» **Data provided**:

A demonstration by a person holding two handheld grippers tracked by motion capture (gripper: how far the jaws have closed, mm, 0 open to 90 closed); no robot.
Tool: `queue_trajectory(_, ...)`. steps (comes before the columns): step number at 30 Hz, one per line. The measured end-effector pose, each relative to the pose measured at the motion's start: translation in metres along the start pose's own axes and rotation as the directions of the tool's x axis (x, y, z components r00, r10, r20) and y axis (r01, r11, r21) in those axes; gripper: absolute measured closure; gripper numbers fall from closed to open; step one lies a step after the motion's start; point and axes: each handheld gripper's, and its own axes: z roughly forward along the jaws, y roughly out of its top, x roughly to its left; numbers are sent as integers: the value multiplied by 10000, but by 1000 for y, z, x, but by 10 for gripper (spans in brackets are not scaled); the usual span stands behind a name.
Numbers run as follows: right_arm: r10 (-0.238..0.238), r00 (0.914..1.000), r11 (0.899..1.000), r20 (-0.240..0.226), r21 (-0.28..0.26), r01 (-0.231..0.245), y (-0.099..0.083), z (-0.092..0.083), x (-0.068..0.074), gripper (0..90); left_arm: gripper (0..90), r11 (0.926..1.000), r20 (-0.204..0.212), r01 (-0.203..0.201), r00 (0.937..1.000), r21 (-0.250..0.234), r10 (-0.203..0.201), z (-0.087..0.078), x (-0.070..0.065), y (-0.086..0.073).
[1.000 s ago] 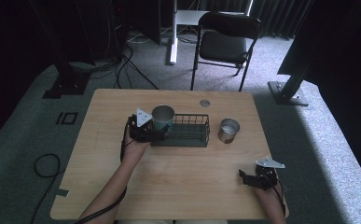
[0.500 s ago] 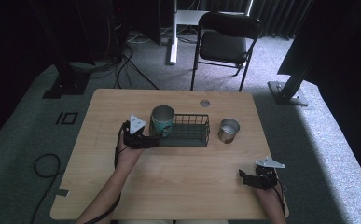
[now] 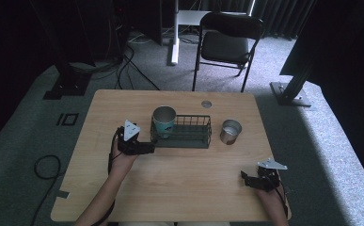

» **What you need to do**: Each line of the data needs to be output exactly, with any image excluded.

» **Result of the task**:
A demonstration by a person holding two handheld grippers tracked by motion capture (gripper: how far the jaws have closed, mm, 0 open to 90 closed); no robot.
Tool: `queue_trajectory(_, ...)`. steps (comes before the columns): step number at 30 Hz, one per line. The measured end-effector pose, each relative to the pose measured at the motion's start: translation in metres along the start pose's own axes and rotation as the directions of the tool's x axis (x, y, z components r00, r10, r20) and y axis (r01, r11, r21) in those axes; gripper: absolute measured closure; gripper numbers fall from closed to open; step one lies a step after the motion's start; point and axes: each handheld gripper's, and its own axes: z roughly forward along the jaws, y roughly out of its top, x roughly to its left; numbers are sent as integers: the value multiplied by 10000, but by 1000 for y, z, x, but by 10 for gripper (spans in brackets are not scaled); the usual span stands behind a name.
Numbers run as follows: right_arm: r10 (-0.238..0.238), r00 (0.914..1.000), r11 (0.899..1.000), r20 (-0.240..0.226), r21 (-0.28..0.26), r01 (-0.231..0.245), y (-0.099..0.083), z (-0.092..0.083), x (-0.068..0.074), gripper (0..90); left_arm: gripper (0..90), r11 (0.926..1.000), r20 (-0.204..0.212), r01 (-0.203..0.201), r00 (0.937..1.000), r21 (-0.250..0.234), r10 (-0.203..0.201), z (-0.087..0.078), x (-0.070..0.065), y (-0.086..0.073).
[1.000 s ago] 
[0.500 s ago] 
[now] 

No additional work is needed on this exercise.